■ How to complete this task ■
Count the lines below that hold the string "pink". Give only that number.
_ _ _ _ _
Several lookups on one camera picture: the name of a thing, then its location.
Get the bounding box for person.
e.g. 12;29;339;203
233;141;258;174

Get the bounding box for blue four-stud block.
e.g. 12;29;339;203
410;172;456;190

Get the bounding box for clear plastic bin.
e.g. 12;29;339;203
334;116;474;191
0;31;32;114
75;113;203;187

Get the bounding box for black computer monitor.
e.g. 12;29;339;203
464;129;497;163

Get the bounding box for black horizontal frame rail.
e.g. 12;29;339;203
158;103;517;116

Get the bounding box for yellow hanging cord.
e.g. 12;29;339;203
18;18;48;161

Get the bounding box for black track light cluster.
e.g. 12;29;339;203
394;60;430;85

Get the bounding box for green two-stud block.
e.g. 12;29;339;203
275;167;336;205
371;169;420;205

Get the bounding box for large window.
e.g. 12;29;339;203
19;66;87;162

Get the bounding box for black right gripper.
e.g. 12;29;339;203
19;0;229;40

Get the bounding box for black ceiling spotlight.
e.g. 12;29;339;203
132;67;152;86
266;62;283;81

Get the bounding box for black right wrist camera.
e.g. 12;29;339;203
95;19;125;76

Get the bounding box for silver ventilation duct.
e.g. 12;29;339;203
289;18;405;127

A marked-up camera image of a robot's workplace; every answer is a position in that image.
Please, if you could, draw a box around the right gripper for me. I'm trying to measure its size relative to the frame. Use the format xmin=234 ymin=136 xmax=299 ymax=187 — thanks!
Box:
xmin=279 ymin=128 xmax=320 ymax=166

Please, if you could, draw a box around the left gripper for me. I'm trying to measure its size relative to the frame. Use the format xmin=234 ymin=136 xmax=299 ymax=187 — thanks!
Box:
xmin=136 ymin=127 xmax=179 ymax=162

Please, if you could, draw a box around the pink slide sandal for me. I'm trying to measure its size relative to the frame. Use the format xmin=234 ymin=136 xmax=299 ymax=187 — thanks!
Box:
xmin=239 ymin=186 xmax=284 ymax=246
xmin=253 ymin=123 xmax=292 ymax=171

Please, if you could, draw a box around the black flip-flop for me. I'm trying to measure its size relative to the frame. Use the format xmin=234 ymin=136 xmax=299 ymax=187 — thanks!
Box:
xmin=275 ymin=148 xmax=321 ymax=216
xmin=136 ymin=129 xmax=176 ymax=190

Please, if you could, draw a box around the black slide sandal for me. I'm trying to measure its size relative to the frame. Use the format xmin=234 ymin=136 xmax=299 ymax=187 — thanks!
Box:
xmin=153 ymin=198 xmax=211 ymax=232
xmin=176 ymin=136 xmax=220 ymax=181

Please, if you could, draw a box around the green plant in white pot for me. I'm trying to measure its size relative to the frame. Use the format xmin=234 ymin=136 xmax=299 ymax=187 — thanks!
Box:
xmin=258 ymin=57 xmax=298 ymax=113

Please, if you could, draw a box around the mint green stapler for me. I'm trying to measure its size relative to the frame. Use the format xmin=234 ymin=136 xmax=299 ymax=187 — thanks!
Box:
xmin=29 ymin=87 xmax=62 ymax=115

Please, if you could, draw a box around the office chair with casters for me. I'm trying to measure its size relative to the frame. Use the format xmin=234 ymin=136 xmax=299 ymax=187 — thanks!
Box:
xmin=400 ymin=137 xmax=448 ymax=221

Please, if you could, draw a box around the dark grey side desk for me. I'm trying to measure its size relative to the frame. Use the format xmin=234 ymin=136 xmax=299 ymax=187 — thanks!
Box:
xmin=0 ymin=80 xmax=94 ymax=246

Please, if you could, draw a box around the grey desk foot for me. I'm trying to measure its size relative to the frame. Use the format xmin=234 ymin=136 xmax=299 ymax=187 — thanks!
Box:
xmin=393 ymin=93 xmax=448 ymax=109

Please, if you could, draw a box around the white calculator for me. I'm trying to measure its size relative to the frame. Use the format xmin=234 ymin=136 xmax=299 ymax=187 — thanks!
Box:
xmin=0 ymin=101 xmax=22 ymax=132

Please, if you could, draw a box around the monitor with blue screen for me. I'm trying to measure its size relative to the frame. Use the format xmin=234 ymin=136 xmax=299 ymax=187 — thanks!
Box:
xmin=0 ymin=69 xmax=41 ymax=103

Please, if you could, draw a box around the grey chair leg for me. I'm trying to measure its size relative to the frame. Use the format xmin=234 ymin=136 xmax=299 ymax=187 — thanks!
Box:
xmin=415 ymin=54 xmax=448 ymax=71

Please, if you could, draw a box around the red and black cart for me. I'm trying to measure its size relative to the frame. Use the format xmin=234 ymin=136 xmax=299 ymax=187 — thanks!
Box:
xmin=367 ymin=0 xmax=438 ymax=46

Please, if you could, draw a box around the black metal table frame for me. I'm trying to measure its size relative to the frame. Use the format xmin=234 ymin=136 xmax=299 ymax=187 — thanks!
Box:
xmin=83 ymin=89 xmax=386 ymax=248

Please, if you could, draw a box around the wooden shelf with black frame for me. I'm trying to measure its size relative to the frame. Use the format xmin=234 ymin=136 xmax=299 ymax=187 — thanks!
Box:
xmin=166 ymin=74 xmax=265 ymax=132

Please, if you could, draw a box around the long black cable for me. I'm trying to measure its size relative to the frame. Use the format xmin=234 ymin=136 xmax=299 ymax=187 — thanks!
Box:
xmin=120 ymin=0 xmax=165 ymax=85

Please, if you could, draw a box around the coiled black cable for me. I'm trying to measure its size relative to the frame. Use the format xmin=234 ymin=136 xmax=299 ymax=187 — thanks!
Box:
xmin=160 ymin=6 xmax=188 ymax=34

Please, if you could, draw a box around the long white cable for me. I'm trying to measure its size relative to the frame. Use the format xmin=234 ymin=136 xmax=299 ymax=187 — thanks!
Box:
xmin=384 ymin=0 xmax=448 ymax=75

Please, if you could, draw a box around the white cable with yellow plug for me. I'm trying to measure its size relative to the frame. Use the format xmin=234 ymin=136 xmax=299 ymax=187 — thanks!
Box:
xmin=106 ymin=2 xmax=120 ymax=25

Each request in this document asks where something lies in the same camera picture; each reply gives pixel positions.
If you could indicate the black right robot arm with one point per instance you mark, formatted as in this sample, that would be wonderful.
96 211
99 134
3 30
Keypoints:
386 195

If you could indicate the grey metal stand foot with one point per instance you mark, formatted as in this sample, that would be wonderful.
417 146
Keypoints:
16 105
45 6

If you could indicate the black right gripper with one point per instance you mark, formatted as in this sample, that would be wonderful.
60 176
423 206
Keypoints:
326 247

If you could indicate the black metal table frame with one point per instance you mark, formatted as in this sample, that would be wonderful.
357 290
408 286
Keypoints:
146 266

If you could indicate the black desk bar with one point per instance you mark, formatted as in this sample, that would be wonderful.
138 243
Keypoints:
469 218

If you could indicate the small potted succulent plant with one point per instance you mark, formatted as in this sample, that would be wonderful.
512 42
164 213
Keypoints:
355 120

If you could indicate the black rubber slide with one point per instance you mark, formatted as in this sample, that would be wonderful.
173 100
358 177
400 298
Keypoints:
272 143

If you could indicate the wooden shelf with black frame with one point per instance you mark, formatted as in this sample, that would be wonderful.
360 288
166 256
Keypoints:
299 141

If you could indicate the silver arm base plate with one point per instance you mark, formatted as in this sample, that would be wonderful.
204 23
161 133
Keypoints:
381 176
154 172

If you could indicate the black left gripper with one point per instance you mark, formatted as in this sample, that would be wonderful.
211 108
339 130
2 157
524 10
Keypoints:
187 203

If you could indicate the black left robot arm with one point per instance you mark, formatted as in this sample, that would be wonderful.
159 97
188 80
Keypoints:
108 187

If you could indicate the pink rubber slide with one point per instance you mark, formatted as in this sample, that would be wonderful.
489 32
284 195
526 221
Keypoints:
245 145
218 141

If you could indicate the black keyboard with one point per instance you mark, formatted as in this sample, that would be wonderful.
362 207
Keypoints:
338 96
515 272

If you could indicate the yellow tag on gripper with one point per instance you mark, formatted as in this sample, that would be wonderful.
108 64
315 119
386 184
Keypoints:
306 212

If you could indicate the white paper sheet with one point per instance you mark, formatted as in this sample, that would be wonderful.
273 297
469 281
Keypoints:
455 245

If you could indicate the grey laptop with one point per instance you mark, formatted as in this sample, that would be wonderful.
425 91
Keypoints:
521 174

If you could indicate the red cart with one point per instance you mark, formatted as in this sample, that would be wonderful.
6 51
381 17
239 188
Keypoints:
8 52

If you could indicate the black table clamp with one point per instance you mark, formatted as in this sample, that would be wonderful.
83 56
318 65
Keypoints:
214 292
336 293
_ _ _ _ _
■ Exercise answer ■
2